[[ Provided information, beginning ]]

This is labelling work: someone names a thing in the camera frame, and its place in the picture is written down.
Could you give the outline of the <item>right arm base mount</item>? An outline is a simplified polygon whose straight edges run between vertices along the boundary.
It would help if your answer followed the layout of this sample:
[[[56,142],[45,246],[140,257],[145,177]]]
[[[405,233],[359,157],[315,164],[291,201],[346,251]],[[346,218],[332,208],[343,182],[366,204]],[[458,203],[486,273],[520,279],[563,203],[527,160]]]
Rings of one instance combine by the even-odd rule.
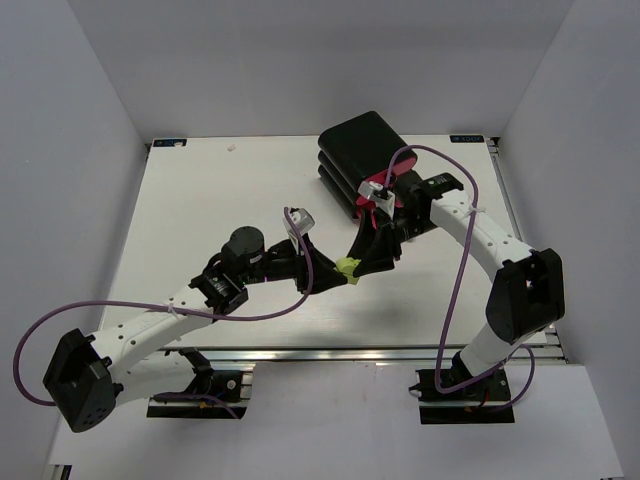
[[[419,401],[422,425],[513,424],[515,416],[506,373],[490,376],[457,389],[441,393],[436,389],[434,369],[417,370],[417,382],[408,388]]]

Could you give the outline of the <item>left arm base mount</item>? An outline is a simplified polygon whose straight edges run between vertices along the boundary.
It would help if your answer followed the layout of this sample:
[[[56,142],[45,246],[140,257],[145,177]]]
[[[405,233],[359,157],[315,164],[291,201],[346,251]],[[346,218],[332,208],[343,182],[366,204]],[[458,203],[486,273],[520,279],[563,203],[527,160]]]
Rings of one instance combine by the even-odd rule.
[[[164,358],[171,357],[187,362],[189,383],[181,390],[164,389],[152,396],[147,407],[148,418],[243,418],[251,396],[251,373],[214,367],[192,347],[164,354]]]

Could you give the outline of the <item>pink drawer with black knob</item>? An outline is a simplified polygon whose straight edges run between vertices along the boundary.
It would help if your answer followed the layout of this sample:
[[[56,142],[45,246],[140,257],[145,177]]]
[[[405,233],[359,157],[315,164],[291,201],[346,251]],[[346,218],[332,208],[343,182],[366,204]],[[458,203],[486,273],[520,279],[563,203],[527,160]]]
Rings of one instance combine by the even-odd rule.
[[[356,162],[354,175],[350,180],[350,186],[354,191],[363,181],[373,181],[383,185],[386,180],[390,158],[382,158],[373,154],[365,155]],[[412,169],[417,163],[416,155],[399,158],[393,165],[391,176],[399,176]]]

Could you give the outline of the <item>pale yellow lego brick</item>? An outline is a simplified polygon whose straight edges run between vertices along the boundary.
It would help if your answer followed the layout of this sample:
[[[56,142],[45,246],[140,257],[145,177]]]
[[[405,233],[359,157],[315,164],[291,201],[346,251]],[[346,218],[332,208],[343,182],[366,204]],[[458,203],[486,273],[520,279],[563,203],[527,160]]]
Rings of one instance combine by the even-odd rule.
[[[359,266],[360,260],[352,257],[342,257],[335,262],[335,270],[341,273],[350,285],[356,285],[359,278],[354,275],[355,269]]]

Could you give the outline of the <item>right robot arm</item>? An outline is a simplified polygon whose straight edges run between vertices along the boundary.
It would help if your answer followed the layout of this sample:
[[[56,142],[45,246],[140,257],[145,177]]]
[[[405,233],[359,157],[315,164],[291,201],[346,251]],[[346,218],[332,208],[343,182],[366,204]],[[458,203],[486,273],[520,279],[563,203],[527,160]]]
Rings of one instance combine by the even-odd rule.
[[[520,345],[564,315],[559,255],[551,248],[536,250],[503,230],[451,174],[423,180],[410,170],[390,188],[364,181],[358,193],[365,201],[359,231],[348,256],[336,263],[352,281],[393,269],[402,243],[440,228],[492,282],[486,323],[454,356],[441,392],[492,374]]]

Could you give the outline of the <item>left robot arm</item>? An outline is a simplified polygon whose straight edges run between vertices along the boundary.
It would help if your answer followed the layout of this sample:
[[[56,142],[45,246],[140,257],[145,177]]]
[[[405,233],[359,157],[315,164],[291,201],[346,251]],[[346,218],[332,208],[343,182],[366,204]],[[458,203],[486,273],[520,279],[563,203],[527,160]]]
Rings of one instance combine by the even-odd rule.
[[[236,398],[239,383],[217,373],[193,347],[162,353],[167,344],[232,314],[248,299],[247,287],[293,280],[301,293],[347,284],[335,263],[309,238],[271,248],[252,226],[236,229],[202,273],[159,309],[84,335],[74,329],[58,343],[43,380],[70,429],[87,431],[117,406],[140,398],[221,404]]]

[[ Provided information, end ]]

### What to work on:
When you reproduce the entries above, keep every word exact and leave the images out.

### Your response:
This is labelling work: someone names a thing in the camera frame, and its place in the picture is written down.
Could you give the outline of the <item>right arm base mount</item>? An outline is a simplified polygon whose straight edges run between vertices along the boundary.
It would help if your answer followed the layout of this sample:
[[[56,142],[45,246],[140,257],[145,177]]]
[[[405,233],[359,157],[315,164],[291,201],[346,251]],[[346,218],[332,208],[343,182],[366,204]],[[458,203],[486,273],[520,279],[563,203],[527,160]]]
Rings of one instance combine by the even-odd rule.
[[[419,401],[422,425],[513,424],[515,416],[506,373],[490,376],[457,389],[441,393],[436,389],[434,369],[417,370],[417,382],[408,388]]]

Could you give the outline of the <item>left arm base mount</item>? An outline is a simplified polygon whose straight edges run between vertices along the boundary.
It would help if your answer followed the layout of this sample:
[[[56,142],[45,246],[140,257],[145,177]]]
[[[405,233],[359,157],[315,164],[291,201],[346,251]],[[346,218],[332,208],[343,182],[366,204]],[[458,203],[486,273],[520,279],[563,203],[527,160]]]
Rings of one instance combine by the even-odd rule.
[[[164,358],[171,357],[187,362],[189,383],[181,390],[164,389],[152,396],[147,407],[148,418],[243,418],[251,396],[251,373],[214,367],[192,347],[164,354]]]

Could you give the outline of the <item>pink drawer with black knob</item>? An outline is a simplified polygon whose straight edges run between vertices along the boundary.
It would help if your answer followed the layout of this sample:
[[[56,142],[45,246],[140,257],[145,177]]]
[[[405,233],[359,157],[315,164],[291,201],[346,251]],[[346,218],[332,208],[343,182],[366,204]],[[458,203],[486,273],[520,279],[563,203],[527,160]]]
Rings of one instance combine by the even-odd rule.
[[[356,162],[354,175],[350,180],[350,186],[354,191],[363,181],[373,181],[383,185],[386,180],[390,158],[382,158],[373,154],[365,155]],[[412,169],[417,163],[416,155],[399,158],[393,165],[391,176],[399,176]]]

Could you give the outline of the <item>pale yellow lego brick</item>? An outline is a simplified polygon whose straight edges run between vertices along the boundary.
It would help if your answer followed the layout of this sample:
[[[56,142],[45,246],[140,257],[145,177]]]
[[[405,233],[359,157],[315,164],[291,201],[346,251]],[[346,218],[332,208],[343,182],[366,204]],[[458,203],[486,273],[520,279],[563,203],[527,160]]]
Rings of one instance combine by the even-odd rule.
[[[359,266],[360,260],[352,257],[342,257],[335,262],[335,270],[341,273],[350,285],[356,285],[359,278],[354,275],[355,269]]]

Could you give the outline of the <item>right robot arm</item>? An outline is a simplified polygon whose straight edges run between vertices along the boundary.
It would help if your answer followed the layout of this sample:
[[[56,142],[45,246],[140,257],[145,177]]]
[[[405,233],[359,157],[315,164],[291,201],[346,251]],[[346,218],[332,208],[343,182],[366,204]],[[458,203],[486,273],[520,279],[563,203],[527,160]]]
Rings of one instance combine by the even-odd rule.
[[[520,345],[564,315],[559,255],[551,248],[536,250],[503,230],[451,174],[423,180],[410,170],[390,188],[364,181],[358,193],[365,201],[359,231],[348,256],[336,263],[352,281],[393,269],[402,243],[440,228],[492,282],[486,323],[454,356],[441,392],[492,374]]]

Could you give the outline of the <item>left robot arm</item>? An outline is a simplified polygon whose straight edges run between vertices along the boundary.
It would help if your answer followed the layout of this sample:
[[[56,142],[45,246],[140,257],[145,177]]]
[[[405,233],[359,157],[315,164],[291,201],[346,251]],[[346,218],[332,208],[343,182],[366,204]],[[458,203],[486,273],[520,279],[563,203],[527,160]]]
Rings of one instance combine by the even-odd rule.
[[[236,398],[239,383],[217,373],[193,347],[162,353],[167,344],[232,314],[248,299],[247,287],[293,280],[301,293],[347,284],[335,263],[309,238],[271,248],[252,226],[236,229],[202,273],[159,309],[84,335],[74,329],[58,343],[43,380],[70,429],[87,431],[117,406],[140,398],[221,404]]]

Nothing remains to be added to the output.